Sometime later, I went to pull up my current work-in-progress -- a manuscript in which I'd already written close to 20,000 words. Nothing. It was gone. Could not be found anywhere.

I was dumbfounded. I've never had any problem out of that drive, and I've been using it for close to five years. That's incredible quality. So I went through the process of making sure it was safe to remove the device from my system and pulled it out...only to have the thing literally fall apart in my hands. I was left with nothing but itsy bitsy pieces.

Needless to say, I nearly had a heart attack. Not only was my current, unfinished manuscript on that device, but also all my other manuscripts; all of my design projects, including bookmarks, book covers, postcards - all the things I design for other people; all my photos. Everything was gone. Everything. As a general rule, I don't save anything to my laptop, and boy was I wishing I had in that moment.

I was devastated, and absolutely certain I was up a creek without a paddle. WHY hadn't I backed up that drive? I know better than to have all of that stuff solely in one location. I'd been telling myself to back it up, but kept putting it off. (I'm the world's most skilled procrastinator.) This is where that dubious talent for putting things off had gotten me.

I searched online and discovered that sometimes the data from a thumb drive can be recovered...but it was likely to cost about $200 - which I didn't have. So I started looking locally, and finally found a tech guy who said many times he could recover the data from a broken thumb drive. I'm not sure an hour way is really considered local, but I was willing to make the drive and give it a try. Half of my life was wrapped up in those little broken pieces of technology. I could barely take my eyes off of them, dumbfounded to find all my work destroyed along with them.

So hubby and I went to Longview and found LiamTek. Liam greeted us as we walked in, and then stood across the counter while I unwrapped the paper towel in which I'd wrapped all those pieces for the trip. I'd also brought along the now-defunct wireless drive, thinking he might be able to use some of the parts from it to help him put the other one together long enough to perform a miracle.

Liam took one quick glance at the guts of my broken thumb drive and said, "First of all, this isn't a thumb drive."

Huh?  I'd been using that thing for nigh onto five years. It was  a thumb drive. "What is it then?"

He grinned. "It's a wireless."


That's my thumb drive on the left,
and my NEW mouse drive on the
right, just to provide a similar
visual to what I had on my hands.
OK, so they're not really identical.
But I didn't exactly take them out
every day and play with them...they
stayed in my USB ports all the time. And,
in my defense, my eyes are NOT getting
any sharper with age.  The two devices
looked pretty much the same to me!
I still didn't get it. "What do you mean, a wireless?"

"Like maybe for a wireless mouse. See..." He pointed at a tiny sliver on the miniature board. "That's an antenna."

I was dumbfounded...for about half a second. Then the light shone in my dead brain, and hope swelled like an incoming ocean wave.

I picked up the other drive - the one I'd been going to throw away because it drove the mouse that no longer worked. "Then this..."

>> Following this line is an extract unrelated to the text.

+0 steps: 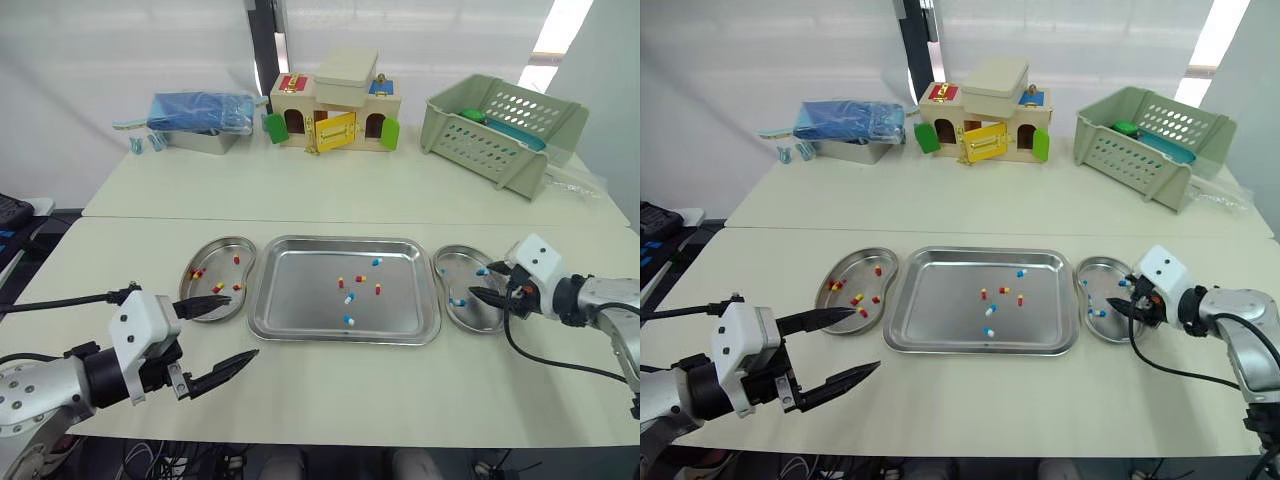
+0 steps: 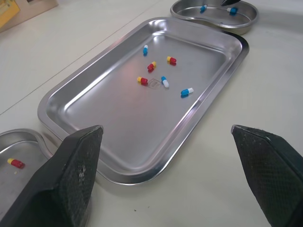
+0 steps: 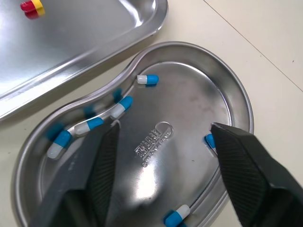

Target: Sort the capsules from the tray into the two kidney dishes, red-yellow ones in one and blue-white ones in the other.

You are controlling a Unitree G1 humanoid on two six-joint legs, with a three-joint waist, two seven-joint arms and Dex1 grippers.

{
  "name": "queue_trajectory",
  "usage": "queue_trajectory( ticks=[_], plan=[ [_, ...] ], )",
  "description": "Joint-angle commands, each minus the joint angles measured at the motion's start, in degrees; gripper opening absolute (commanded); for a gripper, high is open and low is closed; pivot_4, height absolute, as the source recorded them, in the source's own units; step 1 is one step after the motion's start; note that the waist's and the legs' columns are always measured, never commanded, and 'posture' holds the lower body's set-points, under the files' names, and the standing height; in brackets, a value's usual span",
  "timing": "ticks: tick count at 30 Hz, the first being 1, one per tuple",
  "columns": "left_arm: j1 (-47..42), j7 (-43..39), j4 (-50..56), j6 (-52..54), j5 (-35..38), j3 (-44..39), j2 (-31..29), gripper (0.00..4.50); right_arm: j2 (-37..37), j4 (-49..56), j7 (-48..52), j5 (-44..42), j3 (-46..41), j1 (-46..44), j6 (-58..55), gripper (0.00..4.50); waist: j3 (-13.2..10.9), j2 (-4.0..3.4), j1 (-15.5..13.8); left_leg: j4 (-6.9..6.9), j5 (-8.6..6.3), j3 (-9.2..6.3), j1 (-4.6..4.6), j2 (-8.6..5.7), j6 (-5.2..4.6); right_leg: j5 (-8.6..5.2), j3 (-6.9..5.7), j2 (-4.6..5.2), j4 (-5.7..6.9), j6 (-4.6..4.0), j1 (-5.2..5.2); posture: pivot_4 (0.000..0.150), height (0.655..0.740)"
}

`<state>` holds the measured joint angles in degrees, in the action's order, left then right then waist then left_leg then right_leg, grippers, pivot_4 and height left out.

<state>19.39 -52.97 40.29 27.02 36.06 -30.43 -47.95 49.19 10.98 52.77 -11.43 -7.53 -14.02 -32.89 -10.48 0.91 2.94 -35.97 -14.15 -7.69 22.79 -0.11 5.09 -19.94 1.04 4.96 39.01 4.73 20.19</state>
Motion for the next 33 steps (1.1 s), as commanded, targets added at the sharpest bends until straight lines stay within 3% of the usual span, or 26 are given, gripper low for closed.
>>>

He nodded. "Yeah. That's a thumb drive."

At my request, he inserted the drive into his computer, and sure enough...all my files popped right up.

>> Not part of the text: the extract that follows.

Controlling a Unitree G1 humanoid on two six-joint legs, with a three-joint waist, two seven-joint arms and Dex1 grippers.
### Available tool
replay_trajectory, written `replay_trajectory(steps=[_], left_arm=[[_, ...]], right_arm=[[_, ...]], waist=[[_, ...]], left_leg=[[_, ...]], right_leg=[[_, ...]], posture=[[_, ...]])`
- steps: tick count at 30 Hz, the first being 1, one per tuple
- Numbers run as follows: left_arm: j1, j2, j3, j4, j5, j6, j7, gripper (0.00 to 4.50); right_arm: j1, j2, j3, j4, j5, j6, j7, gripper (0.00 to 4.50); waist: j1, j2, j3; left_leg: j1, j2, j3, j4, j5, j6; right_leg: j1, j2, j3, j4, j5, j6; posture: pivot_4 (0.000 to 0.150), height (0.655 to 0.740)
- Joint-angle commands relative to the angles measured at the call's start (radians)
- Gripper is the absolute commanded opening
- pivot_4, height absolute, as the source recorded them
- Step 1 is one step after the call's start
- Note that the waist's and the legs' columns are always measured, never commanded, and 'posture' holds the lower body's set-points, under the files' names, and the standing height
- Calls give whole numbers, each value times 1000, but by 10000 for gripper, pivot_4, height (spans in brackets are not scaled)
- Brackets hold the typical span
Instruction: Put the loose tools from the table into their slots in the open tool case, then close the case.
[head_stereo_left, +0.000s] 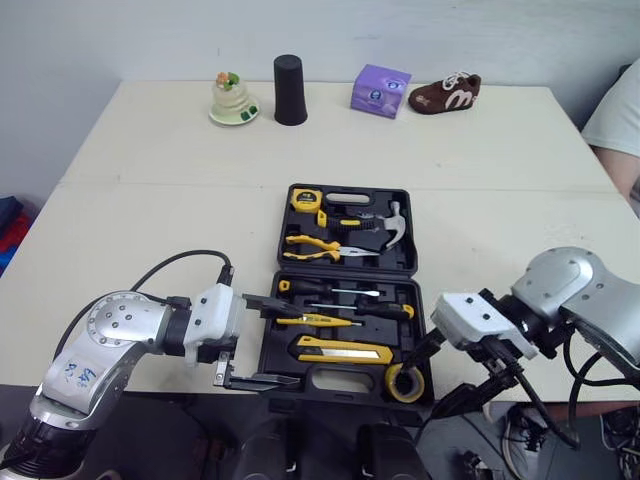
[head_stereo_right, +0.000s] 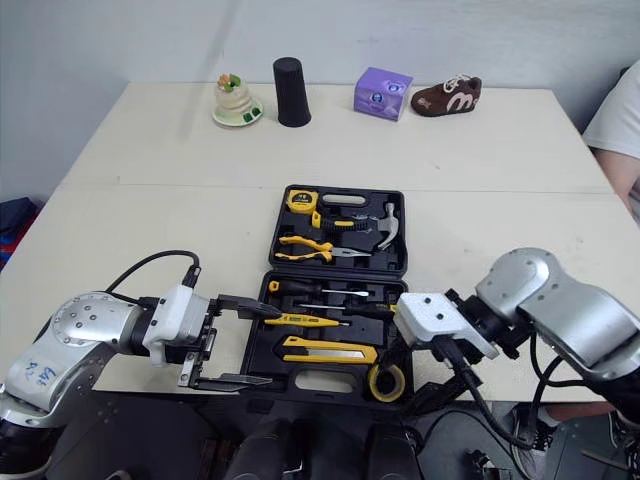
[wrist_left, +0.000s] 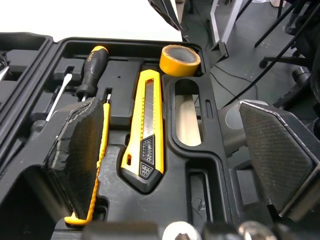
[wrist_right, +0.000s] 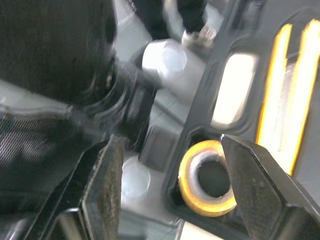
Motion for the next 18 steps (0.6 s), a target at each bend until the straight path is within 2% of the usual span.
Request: replay_trajectory(steps=[1,2,3,4,6,9,15,18], left_arm=[[-1,8,15,5,6,-18,-5,45000],[-1,8,15,6,5,-19,-5,45000],[1,12,15,7,3,-15,-9,45000],[4,18,15,5,-2,-6,-14,45000],[11,29,12,4,-5,5,-24,45000],[1,34,10,12,1,1,-30,45000],[-6,45,22,13,-5,5,-35,45000],[5,58,34,11,-5,3,-43,45000]], right_arm=[[143,127,-92,91,-14,-244,-17,24437],[163,162,-114,103,4,-282,-9,20105],[181,182,-120,108,-10,-314,-12,13002],[200,194,-121,106,-21,-330,-15,9885],[238,218,-116,102,-47,-348,-47,265],[273,237,-92,127,-118,-453,-32,265],[254,287,-68,237,-201,-527,-59,265],[244,318,-74,260,-183,-478,-97,265]], waist=[[0,0,0],[0,-1,0],[-2,0,0],[-3,0,0],[-2,0,0],[-2,0,0],[-2,0,0],[-2,0,0]], left_leg=[[0,-1,0,0,0,0],[0,-1,2,0,0,1],[0,-1,2,1,0,1],[0,-1,3,0,0,1],[1,-1,3,0,0,1],[1,0,2,0,0,1],[1,-1,3,1,0,1],[1,-1,2,0,0,1]], right_leg=[[0,2,-1,0,0,0],[-1,2,-1,1,0,0],[0,2,-2,1,0,0],[0,3,-2,0,0,1],[0,3,-2,1,0,1],[0,3,-2,1,0,1],[0,3,-2,1,0,1],[0,4,-2,1,0,1]], posture=[[1500,7400],[1500,7400],[1500,7400],[1500,7400],[1500,7400],[1500,7400],[1500,7400],[1500,7400]])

"Oh, my gosh - I feel so stupid!" I could barely stand up. Relief had drained my legs of strength.

Liam grinned. "It's a good way to feel stupid."

He was right. I'd prayed every time I awakened during the night, and all the way to Longview. I'm sure God was wiping tears of laughter.

As I turned to go, the young man gave me some good advice. "Get that thing backed up. They're here one minute and gone the next."

I did - the moment I got home.

I will not forget LiamTek next time I have a computer problem.

And I don't think I have ever been, or ever will be again, so utterly HAPPY to feel like an idiot!

1 comment:

  1. Loved this story. I've had similar experiences, but you had better results. I pay Carbonite now to back up my files, and I also try to remember to back up with the USB little gadget. We get busy and forget. I haven't had to use Carbonite to restore my files, but I feel it a worthwhile investment. So happy it turned out well.